═════ Record excerpts ═════

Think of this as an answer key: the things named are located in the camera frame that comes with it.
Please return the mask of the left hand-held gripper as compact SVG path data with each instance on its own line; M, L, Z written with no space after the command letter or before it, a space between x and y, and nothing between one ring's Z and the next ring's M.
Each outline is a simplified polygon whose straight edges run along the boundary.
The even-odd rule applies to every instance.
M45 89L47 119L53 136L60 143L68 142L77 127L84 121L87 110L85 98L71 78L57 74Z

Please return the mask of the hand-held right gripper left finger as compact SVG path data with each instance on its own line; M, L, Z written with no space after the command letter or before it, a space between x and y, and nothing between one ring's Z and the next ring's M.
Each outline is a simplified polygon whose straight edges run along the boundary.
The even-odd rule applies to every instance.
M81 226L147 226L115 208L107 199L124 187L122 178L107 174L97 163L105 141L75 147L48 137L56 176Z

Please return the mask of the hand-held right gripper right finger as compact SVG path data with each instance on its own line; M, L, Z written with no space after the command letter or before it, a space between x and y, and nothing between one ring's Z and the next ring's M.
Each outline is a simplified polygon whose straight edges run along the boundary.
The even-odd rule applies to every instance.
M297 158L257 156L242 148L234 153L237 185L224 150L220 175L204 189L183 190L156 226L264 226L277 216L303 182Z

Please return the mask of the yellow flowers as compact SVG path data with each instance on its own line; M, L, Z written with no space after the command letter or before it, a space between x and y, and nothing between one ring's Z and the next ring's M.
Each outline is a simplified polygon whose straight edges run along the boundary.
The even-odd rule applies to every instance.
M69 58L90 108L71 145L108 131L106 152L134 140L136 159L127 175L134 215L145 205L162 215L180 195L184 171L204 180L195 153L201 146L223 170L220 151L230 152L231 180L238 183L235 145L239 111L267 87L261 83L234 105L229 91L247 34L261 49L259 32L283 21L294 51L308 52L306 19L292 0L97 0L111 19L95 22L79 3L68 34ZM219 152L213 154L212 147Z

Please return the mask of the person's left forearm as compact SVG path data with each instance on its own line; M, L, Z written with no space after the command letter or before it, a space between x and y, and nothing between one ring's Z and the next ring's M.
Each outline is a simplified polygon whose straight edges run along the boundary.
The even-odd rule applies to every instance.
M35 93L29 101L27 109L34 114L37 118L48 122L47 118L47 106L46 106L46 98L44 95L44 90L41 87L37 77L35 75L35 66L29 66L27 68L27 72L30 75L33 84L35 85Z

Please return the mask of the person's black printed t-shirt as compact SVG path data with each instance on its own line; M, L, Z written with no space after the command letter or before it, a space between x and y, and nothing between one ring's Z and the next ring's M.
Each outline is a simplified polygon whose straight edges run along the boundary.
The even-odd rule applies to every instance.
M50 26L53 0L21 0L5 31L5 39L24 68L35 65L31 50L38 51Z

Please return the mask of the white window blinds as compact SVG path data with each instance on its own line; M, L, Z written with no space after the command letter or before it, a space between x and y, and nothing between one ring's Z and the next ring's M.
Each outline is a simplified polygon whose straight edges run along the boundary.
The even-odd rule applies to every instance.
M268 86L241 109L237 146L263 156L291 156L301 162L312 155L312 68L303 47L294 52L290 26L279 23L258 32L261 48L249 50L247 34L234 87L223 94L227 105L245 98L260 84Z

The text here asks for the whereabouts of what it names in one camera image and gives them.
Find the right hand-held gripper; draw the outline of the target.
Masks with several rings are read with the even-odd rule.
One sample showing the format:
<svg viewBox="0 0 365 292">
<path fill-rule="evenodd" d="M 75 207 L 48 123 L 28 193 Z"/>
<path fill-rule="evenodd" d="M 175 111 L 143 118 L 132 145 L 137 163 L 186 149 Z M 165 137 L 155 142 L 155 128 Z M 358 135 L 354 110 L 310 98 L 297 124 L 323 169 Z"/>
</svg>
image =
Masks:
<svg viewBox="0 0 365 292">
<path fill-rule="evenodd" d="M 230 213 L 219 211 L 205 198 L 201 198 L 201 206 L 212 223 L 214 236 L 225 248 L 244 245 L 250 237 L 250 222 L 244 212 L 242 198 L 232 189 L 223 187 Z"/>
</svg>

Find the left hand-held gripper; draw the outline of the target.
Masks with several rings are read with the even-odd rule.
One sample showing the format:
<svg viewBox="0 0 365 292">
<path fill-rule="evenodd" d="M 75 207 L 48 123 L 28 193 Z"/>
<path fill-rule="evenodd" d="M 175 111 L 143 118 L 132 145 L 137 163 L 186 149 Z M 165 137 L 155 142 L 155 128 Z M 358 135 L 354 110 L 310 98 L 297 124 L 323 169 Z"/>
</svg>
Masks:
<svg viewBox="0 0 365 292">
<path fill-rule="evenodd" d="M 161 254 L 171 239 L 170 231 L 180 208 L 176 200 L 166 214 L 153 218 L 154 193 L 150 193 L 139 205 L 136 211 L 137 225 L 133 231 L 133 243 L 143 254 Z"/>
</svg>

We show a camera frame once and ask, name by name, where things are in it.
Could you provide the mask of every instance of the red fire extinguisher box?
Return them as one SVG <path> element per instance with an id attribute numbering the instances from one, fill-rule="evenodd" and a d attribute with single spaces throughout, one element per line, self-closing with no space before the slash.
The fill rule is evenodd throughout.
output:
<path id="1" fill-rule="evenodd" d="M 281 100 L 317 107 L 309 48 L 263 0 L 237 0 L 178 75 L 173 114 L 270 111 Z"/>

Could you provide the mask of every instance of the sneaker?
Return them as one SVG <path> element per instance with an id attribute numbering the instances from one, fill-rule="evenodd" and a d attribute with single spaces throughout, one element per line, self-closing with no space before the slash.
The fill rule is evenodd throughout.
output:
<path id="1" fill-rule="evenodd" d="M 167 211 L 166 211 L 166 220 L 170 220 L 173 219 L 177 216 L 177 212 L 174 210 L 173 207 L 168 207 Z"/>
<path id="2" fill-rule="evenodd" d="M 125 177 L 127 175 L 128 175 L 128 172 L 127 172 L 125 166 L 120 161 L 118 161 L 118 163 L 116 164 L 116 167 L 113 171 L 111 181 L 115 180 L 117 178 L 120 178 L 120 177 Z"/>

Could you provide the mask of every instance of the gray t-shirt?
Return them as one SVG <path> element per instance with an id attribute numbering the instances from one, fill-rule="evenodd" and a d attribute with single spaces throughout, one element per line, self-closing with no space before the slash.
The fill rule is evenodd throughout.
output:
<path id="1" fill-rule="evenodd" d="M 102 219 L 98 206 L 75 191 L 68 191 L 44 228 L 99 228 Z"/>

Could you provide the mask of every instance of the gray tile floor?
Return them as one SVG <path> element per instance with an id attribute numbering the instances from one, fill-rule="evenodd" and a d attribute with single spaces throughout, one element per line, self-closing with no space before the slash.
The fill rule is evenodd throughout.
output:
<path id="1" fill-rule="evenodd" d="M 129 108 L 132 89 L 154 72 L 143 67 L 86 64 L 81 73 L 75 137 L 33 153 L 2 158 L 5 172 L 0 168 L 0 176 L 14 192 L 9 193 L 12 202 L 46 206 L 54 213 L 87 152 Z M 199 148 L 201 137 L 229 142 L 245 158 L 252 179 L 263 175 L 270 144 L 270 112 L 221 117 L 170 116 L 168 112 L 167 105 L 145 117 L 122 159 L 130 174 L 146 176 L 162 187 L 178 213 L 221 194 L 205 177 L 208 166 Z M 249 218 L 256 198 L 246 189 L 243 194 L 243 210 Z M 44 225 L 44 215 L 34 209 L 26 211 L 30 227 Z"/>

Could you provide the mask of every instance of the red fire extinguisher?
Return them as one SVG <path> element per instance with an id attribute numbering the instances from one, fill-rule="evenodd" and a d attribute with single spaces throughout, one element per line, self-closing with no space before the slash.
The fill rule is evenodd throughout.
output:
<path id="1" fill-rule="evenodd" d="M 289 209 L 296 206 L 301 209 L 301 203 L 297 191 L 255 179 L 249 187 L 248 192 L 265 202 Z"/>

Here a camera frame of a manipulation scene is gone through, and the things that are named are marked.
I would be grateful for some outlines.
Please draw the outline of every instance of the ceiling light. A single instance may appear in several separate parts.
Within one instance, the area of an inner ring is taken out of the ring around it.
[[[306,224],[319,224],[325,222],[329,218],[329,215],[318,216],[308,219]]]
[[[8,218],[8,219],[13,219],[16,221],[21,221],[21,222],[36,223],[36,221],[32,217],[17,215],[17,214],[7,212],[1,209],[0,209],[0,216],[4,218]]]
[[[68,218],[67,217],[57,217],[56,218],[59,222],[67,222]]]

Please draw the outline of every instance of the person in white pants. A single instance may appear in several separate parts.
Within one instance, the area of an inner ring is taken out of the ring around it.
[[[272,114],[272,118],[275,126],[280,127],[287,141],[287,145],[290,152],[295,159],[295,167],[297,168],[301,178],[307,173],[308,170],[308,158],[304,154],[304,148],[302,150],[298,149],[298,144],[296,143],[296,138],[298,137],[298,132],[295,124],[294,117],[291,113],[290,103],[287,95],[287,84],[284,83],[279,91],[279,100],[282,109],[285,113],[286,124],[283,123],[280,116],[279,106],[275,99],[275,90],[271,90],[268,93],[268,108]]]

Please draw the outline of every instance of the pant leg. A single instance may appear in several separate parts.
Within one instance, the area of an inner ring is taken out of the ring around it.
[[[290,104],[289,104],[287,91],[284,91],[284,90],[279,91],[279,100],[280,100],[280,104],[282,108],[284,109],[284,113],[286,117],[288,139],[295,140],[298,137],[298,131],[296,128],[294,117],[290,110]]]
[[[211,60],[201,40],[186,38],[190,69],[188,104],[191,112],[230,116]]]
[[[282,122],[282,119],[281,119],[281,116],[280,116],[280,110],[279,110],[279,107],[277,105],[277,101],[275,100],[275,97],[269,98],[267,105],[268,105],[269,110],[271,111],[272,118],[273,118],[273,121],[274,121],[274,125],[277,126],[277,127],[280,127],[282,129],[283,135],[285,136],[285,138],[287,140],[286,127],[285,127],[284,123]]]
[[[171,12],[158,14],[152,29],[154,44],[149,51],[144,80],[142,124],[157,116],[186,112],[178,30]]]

═════

> [What needs to be done]: Check every line of the entries for "Find" and report how many lines contain it, without any other words.

> [Response to this exercise]: 2